Aim of the exercise: Would you copy the lines below exactly and omit the images?

Available data:
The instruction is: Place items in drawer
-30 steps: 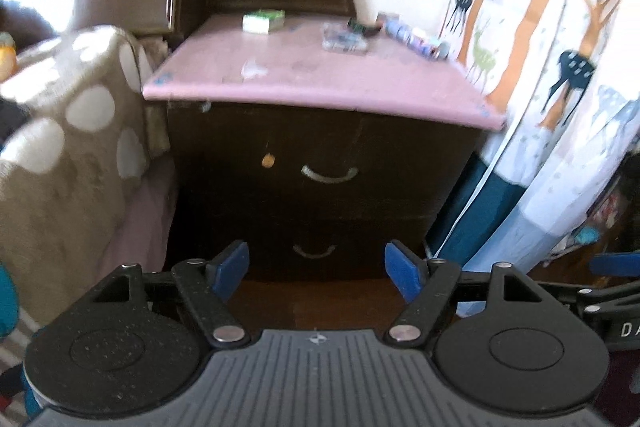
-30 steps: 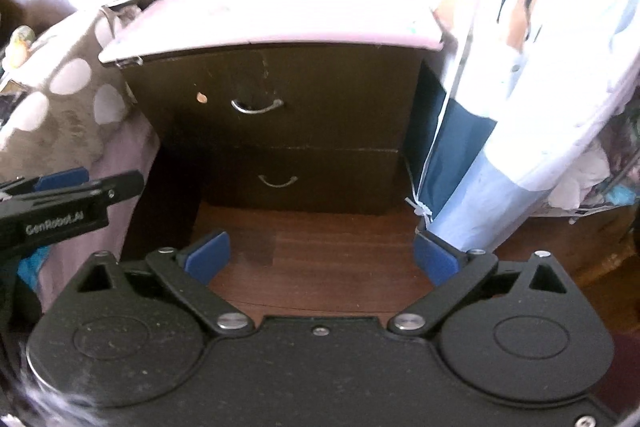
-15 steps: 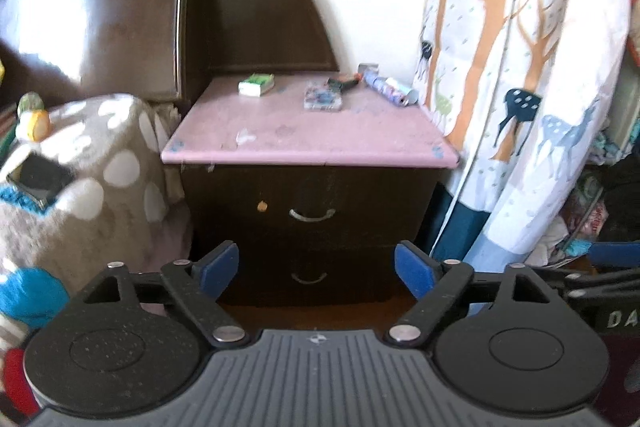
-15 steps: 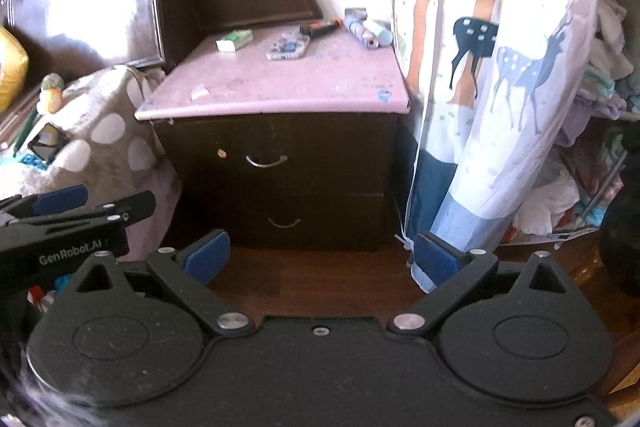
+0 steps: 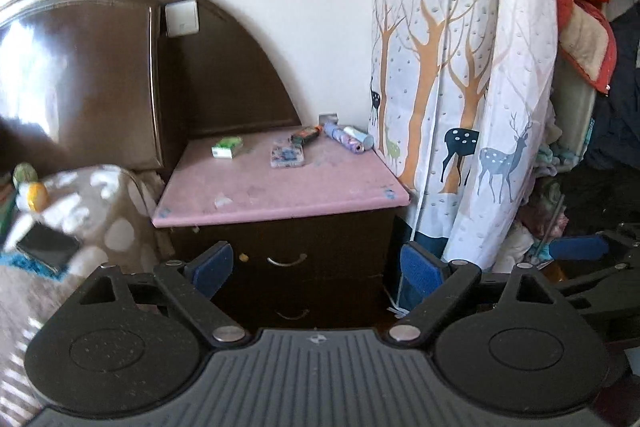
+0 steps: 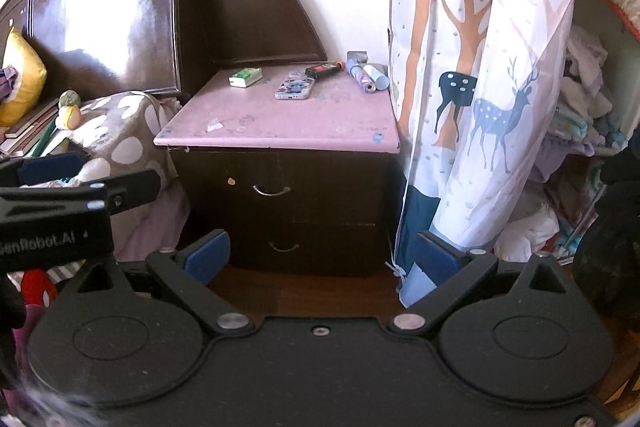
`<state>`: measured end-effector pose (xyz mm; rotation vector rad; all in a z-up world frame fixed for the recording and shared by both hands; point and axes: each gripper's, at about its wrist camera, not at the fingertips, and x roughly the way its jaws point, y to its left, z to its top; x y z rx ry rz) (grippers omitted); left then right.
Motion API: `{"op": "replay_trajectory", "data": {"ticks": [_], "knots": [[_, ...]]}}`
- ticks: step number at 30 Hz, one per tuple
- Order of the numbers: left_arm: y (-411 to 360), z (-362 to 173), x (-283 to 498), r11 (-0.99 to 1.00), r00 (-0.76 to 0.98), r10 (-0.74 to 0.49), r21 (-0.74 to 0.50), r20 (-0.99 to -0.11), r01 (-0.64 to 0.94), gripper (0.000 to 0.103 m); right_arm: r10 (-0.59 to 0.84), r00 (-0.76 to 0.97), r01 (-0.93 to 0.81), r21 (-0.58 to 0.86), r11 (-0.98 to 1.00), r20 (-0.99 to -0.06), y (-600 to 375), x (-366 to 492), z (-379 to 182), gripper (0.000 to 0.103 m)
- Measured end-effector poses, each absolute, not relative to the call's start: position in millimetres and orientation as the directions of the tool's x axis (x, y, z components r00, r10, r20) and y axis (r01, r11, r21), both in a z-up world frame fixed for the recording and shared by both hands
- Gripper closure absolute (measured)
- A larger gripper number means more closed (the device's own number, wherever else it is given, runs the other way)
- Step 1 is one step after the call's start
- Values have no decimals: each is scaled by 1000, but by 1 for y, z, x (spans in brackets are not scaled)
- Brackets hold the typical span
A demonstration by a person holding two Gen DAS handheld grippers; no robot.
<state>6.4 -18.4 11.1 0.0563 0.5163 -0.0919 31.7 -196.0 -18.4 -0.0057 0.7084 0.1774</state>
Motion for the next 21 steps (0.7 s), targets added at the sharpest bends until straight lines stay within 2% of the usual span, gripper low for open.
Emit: {"op": "replay_trajectory", "data": {"ticks": [21], "knots": [[-11, 33, -23, 997, 882, -17, 58, -470, 50, 12, 149, 799, -168, 22, 985, -582, -202, 6, 12, 3]]}}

Response to the task:
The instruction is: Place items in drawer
-30 steps: 
-30 steps: 
-15 steps: 
-15 steps: 
+0 steps: 
+0 steps: 
`<state>`: measured end-effector pose (xyz mm; rotation vector rad; all in a z-up world frame fixed for the recording and shared by both hands; point and axes: each gripper's, at about its wrist camera, not at the fingertips, and x roughly the way its jaws point, y to its left, z to its top; x y z rx ry rz) (grippers omitted); left then right.
Motion API: `{"op": "replay_trajectory", "data": {"ticks": [_], "knots": [[_, ...]]}}`
- ticks: step number at 30 Hz, one per tuple
- Order of the numbers: left_arm: y (-411 to 360), z (-362 to 173), x (-283 to 498), r11 (-0.99 to 1.00), r00 (-0.76 to 0.98), r10 (-0.74 to 0.49), r21 (-0.74 to 0.50), r20 (-0.99 to -0.11), r01 (-0.64 to 0.94), gripper (0.000 to 0.103 m); right_arm: r10 (-0.59 to 0.84), r00 (-0.76 to 0.97), r01 (-0.93 to 0.81), r21 (-0.58 to 0.86), r11 (-0.98 to 1.00), r20 (-0.99 to -0.06), y (-600 to 375), x (-366 to 492), z (-379 to 182), gripper (0.000 to 0.103 m)
- Measured end-effector poses, each absolute, not relative to the call's start: position in millimetres and orientation as the directions of the tool's x axis (x, y, z components r00, r10, r20) and y axis (r01, r11, r21), both in a z-up world frame fixed for the recording and shared by both hands
- Gripper closure absolute (measured)
- A larger gripper number means more closed (the device's own number, wherever else it is given, runs the other way)
- Step 1 is one step after the call's start
- Values have no decimals: each is scaled by 1000, but by 1 for y, z, x (spans in brackets are not scaled)
- Brackets hold the typical span
A demonstration by a person holding two Gen DAS handheld grippers; no robot.
<state>6.4 -18.4 11.1 0.0563 0.5163 -0.0919 31.7 -196.0 -18.4 -0.0057 0.7084 0.1774</state>
Motion for the next 21 steps (0.7 s), targets added at the sharpest bends until straight lines stay within 2% of the usual span, gripper low for open.
Emit: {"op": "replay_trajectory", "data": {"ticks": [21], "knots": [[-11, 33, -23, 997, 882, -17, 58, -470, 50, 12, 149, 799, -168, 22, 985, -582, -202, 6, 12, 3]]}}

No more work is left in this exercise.